DATASET ENTRIES:
----

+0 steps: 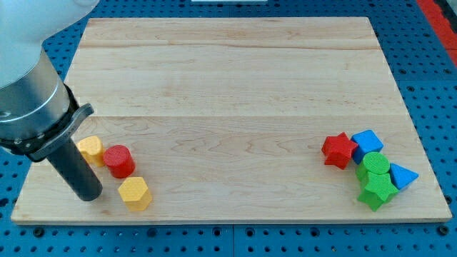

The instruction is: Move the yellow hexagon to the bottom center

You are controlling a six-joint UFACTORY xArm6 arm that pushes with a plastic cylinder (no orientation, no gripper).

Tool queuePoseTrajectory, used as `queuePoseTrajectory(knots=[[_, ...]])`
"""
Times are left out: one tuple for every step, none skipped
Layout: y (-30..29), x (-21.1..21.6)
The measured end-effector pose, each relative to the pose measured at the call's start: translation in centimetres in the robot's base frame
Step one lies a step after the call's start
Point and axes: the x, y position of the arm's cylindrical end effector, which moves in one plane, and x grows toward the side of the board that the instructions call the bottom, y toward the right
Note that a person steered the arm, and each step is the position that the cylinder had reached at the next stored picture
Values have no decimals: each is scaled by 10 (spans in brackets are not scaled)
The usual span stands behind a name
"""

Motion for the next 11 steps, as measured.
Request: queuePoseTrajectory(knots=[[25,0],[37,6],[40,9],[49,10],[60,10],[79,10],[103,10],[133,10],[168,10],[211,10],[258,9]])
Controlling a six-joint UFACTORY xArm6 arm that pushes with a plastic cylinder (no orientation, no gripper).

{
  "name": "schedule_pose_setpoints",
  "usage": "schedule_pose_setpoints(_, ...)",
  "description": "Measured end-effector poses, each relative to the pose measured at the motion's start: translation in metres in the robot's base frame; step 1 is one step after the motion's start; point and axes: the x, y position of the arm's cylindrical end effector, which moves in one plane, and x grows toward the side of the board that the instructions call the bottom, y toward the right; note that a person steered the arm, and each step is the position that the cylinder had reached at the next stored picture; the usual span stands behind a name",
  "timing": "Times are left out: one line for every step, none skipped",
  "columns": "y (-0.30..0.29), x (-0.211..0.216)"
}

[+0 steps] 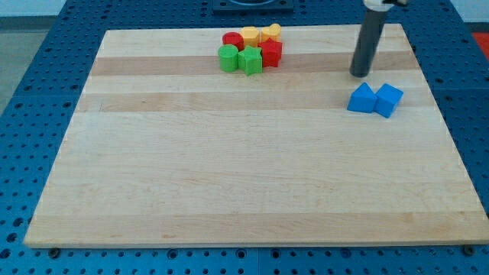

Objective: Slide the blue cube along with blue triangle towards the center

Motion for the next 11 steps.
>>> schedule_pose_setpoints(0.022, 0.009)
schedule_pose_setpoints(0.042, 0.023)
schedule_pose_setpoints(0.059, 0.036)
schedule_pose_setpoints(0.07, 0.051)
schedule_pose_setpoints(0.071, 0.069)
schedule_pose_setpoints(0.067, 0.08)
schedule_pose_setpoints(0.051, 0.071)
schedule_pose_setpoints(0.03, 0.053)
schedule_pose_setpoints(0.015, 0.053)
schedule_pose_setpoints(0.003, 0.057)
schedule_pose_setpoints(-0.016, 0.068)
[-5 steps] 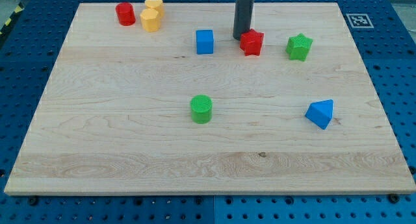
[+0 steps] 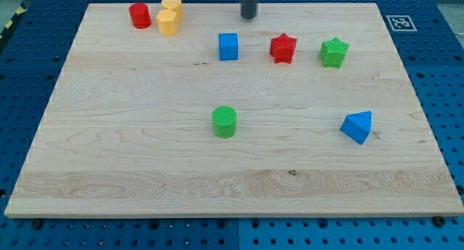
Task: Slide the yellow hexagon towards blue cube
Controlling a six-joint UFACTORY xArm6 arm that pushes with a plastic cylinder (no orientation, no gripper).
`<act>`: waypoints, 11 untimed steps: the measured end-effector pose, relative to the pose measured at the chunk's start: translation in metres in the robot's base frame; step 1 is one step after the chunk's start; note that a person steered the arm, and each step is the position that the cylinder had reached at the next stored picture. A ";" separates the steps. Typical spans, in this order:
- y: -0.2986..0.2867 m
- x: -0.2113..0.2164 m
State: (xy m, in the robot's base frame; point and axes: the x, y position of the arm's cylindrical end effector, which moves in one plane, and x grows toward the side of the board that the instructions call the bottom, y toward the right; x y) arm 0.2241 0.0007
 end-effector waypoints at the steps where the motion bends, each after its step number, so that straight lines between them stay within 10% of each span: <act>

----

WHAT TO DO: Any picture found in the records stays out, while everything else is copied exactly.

SOLUTION FOR THIS EXERCISE:
+0 steps: 

The instruction is: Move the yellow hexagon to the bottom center

You are controlling a six-joint UFACTORY xArm6 arm that pushes with a plastic cylinder (no orientation, no gripper).

Tool queuePoseTrajectory, used as `queuePoseTrajectory(knots=[[_, ...]])`
"""
Times are left out: one tuple for every step, none skipped
Layout: y (-30..29), x (-21.1..21.6)
The measured end-effector pose, each relative to the pose measured at the call's start: translation in centimetres in the robot's base frame
Step one lies a step after the call's start
Point and axes: the x, y position of the arm's cylindrical end effector, which moves in one plane, and x grows toward the side of the board that the instructions call the bottom, y toward the right
Note that a person steered the arm, and each step is the position that the cylinder had reached at the next stored picture
Values have no decimals: each is scaled by 10 (spans in brackets are not scaled)
The usual span stands behind a name
"""

Motion for the next 11 steps, as measured.
Request: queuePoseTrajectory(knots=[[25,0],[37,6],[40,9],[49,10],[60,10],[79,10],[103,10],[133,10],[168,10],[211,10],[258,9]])
Controlling a six-joint UFACTORY xArm6 arm that pushes with a plastic cylinder (no orientation, no gripper).

{
  "name": "schedule_pose_setpoints",
  "usage": "schedule_pose_setpoints(_, ...)",
  "description": "Measured end-effector poses, each relative to the pose measured at the motion's start: translation in metres in the robot's base frame; step 1 is one step after the motion's start; point and axes: the x, y position of the arm's cylindrical end effector, which moves in one plane, and x grows toward the side of the board that the instructions call the bottom, y toward the right; note that a person steered the arm, and each step is the position that the cylinder had reached at the next stored picture; the usual span stands behind a name",
  "timing": "Times are left out: one line for every step, none skipped",
  "columns": "y (-0.30..0.29), x (-0.211..0.216)"
}

[+0 steps] 

Objective: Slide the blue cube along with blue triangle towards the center

Motion for the next 11 steps.
>>> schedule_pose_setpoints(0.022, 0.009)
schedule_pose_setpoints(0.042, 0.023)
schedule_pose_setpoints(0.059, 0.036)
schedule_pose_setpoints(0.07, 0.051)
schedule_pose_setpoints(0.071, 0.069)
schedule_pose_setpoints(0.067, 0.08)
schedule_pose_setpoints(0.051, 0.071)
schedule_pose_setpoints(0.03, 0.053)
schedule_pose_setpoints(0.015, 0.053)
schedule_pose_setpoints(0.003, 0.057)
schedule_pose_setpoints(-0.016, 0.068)
[-5 steps] 
[+0 steps] 
Task: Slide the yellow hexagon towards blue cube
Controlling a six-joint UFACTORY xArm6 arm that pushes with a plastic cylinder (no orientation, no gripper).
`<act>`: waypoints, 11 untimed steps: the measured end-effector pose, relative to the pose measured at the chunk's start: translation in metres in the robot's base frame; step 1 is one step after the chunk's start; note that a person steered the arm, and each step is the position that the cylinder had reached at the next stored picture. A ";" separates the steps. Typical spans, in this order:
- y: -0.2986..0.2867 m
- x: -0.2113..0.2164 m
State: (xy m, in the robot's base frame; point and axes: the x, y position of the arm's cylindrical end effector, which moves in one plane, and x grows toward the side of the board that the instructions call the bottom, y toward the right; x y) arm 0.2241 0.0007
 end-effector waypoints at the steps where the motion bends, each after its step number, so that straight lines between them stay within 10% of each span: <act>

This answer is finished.